Students were often allowed only two or three hours of sleep a night in the first weeks of the course, they said, even though their days were jammed with extreme physical toil. Exhausted immune systems broke down. Diarrhea, vomiting and pneumonia became common, but the sailors said students had tried to hide symptoms from instructors who seemed to target the injured.

One man who entered BUD/S in 2021 said he had gone to instructors at 5 a.m. one day with a painfully swollen leg, telling them that he believed it was broken and that he needed to see the medical staff. He said instructors had responded that the medical clinic did not open until 7 a.m. and had then ordered him to wait the two hours in the cold Pacific surf while the rest of the class was ordered to chant his name and tell him to quit. Medical personnel stood watching for an hour before pulling him from the water with hypothermia, he said.

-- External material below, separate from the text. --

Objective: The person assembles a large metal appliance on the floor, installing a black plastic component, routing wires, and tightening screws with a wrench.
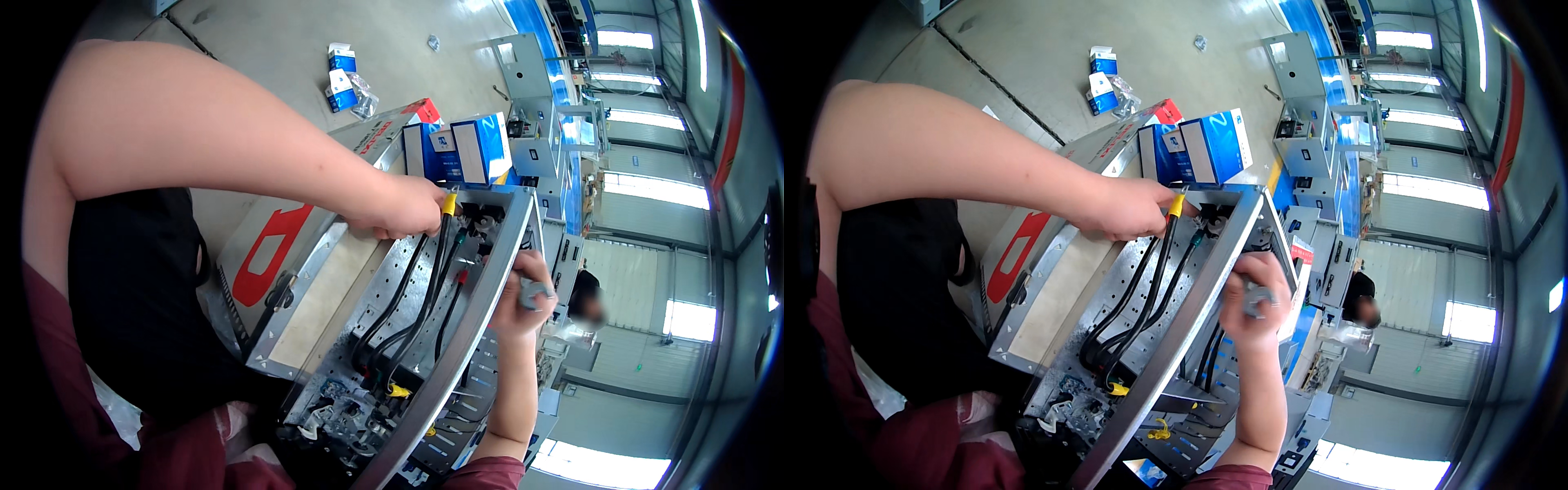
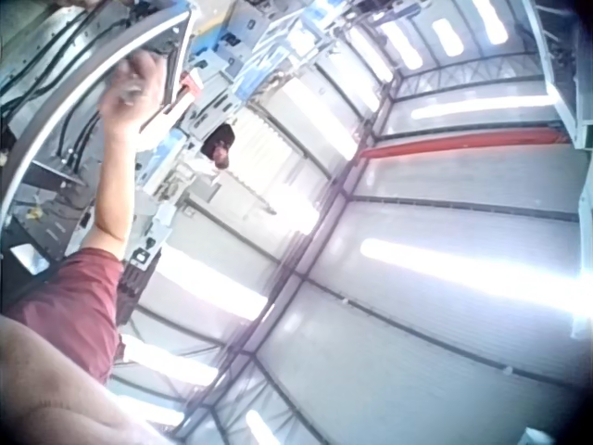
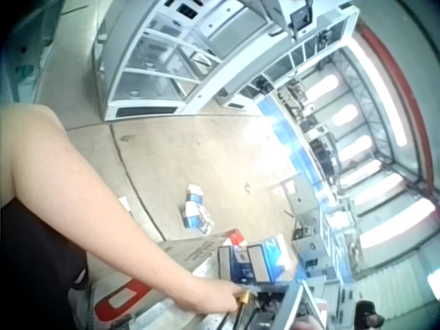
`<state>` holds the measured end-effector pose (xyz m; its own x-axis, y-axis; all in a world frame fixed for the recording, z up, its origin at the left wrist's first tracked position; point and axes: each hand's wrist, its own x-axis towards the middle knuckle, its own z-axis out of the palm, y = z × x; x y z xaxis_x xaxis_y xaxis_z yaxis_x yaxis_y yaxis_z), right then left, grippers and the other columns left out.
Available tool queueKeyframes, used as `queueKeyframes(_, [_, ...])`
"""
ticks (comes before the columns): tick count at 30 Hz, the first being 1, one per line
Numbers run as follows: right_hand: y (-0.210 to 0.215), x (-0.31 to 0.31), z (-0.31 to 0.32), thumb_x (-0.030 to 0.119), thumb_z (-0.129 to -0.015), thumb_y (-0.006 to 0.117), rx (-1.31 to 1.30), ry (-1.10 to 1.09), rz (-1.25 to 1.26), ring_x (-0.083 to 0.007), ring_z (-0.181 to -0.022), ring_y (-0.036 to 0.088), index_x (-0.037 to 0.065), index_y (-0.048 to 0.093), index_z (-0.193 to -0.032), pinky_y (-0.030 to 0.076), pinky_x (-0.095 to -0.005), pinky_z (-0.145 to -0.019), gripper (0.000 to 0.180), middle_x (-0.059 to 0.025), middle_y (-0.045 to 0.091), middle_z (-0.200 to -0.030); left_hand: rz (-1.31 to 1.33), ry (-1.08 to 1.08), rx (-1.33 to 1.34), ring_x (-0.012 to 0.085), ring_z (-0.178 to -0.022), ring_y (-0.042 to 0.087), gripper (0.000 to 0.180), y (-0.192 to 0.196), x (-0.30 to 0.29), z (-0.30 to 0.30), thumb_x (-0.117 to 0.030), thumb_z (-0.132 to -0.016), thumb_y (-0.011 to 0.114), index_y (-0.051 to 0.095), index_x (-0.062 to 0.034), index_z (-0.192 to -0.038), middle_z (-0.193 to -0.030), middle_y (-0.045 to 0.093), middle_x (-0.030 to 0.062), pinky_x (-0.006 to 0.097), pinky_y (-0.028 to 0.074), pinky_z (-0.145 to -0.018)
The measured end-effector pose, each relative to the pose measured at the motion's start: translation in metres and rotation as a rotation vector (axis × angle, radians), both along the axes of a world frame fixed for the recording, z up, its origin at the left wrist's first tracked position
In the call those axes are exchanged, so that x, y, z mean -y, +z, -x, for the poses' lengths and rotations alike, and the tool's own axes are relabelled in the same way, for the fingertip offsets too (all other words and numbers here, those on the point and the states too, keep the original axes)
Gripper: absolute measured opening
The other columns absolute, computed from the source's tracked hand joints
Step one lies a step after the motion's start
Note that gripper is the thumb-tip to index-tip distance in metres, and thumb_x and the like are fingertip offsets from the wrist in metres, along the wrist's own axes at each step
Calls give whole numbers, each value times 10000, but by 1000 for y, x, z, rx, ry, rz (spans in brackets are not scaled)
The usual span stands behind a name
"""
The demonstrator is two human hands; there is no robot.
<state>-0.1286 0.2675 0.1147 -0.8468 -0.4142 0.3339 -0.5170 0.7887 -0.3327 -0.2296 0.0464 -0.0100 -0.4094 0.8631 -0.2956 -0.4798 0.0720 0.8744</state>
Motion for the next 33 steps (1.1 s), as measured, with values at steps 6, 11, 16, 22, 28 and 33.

Abe McNatt/Naval Special Warfare Command

Medical documents show that he ended up in the hospital, where he had to have surgery to remove a flesh-eating infection.

SEALs who went through BUD/S years ago said they had never experienced that kind of abuse.

A retired SEAL whose son recently tried to complete BUD/S said in an interview that when he had seen his son two weeks into the course, the young sailor was so swollen and covered with abrasions that he looked as if he had been in a motorcycle wreck. The father secretly got his son to a civilian doctor to get help without attracting the ire of instructors, he said. The son dropped out in the third week from exhaustion and injuries.

The retired SEAL said when he had qualified in the 1990s, BUD/S was hard, but the focus had been largely about learning teamwork and mental toughness. What his son experienced, he said, was more like “Lord of the Flies.”

The parent asked to be anonymous to protect his son, who is still in the Navy.

Four of the recent BUD/S candidates said that sailors had been using drugs to get through the course and that when instructors had briefed their classes on drug use, the emphasis was on not getting caught.

Parents, former SEALs and other Navy employees said in interviews that they had reached out to the SEAL chain of command, warning about dangerous conditions. The Navy official with knowledge of the investigative report said some changes had been made at BUD/S in response to those warnings, allowing students more sleep and dialing back the hardest parts of the course.

It was not enough to prevent a death.

The pace at BUD/S did not relent even after Seaman Mullen died in February. The next class passed even fewer students, and a number of sailors dropped out because of infections or broken bones.

The Navy official said that a number of instructors had been moved out of BUD/S training since February but that none had received any official punishment. Many are still instructors in later stages of SEAL training, he said.